> _Exercise directions_
Lines from the beginning of the data below through the one containing "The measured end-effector" are to be printed exactly as they appear.

> _Data excerpt_
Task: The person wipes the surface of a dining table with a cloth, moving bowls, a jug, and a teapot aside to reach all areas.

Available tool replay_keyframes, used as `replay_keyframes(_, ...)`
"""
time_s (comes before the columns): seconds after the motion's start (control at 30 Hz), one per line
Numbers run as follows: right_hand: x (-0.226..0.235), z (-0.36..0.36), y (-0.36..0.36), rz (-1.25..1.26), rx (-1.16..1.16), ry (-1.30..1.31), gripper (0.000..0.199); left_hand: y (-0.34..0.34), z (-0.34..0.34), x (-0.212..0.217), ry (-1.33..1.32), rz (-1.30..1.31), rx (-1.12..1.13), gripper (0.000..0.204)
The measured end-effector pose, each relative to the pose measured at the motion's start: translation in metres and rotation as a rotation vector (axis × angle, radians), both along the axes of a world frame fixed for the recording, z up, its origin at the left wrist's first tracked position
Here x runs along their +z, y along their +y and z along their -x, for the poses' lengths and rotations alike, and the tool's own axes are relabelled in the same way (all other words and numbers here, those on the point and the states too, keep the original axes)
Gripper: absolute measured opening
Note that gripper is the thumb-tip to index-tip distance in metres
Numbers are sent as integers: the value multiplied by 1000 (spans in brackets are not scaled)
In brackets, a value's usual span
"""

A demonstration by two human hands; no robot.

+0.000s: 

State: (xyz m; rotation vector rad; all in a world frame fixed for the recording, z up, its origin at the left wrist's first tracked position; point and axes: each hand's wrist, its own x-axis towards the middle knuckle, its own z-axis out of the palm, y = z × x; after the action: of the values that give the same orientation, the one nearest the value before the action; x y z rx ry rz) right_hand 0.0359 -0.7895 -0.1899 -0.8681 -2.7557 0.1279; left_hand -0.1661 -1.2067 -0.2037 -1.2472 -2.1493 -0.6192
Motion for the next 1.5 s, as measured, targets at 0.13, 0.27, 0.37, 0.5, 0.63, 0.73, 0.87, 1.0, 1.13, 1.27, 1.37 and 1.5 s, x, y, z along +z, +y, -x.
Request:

> _Response area_
Task: The person wipes the surface of a dining table with a cloth, moving bowls, a jug, and a teapot aside to reach all areas.

Available tool replay_keyframes, used as `replay_keyframes(_, ...)`
"""
time_s (comes before the columns): seconds after the motion's start (control at 30 Hz), one per line
Numbers run as follows: right_hand: x (-0.226..0.235), z (-0.36..0.36), y (-0.36..0.36), rz (-1.25..1.26), rx (-1.16..1.16), ry (-1.30..1.31), gripper (0.000..0.199); left_hand: y (-0.34..0.34), z (-0.34..0.34), x (-0.212..0.217), ry (-1.33..1.32), rz (-1.30..1.31), rx (-1.12..1.13), gripper (0.000..0.204)
The measured end-effector pose, each relative to the pose measured at the motion's start: translation in metres and rotation as a rotation vector (axis × angle, radians), both along the axes of a world frame fixed for the recording, z up, its origin at the left wrist's first tracked position

That completes the exercise.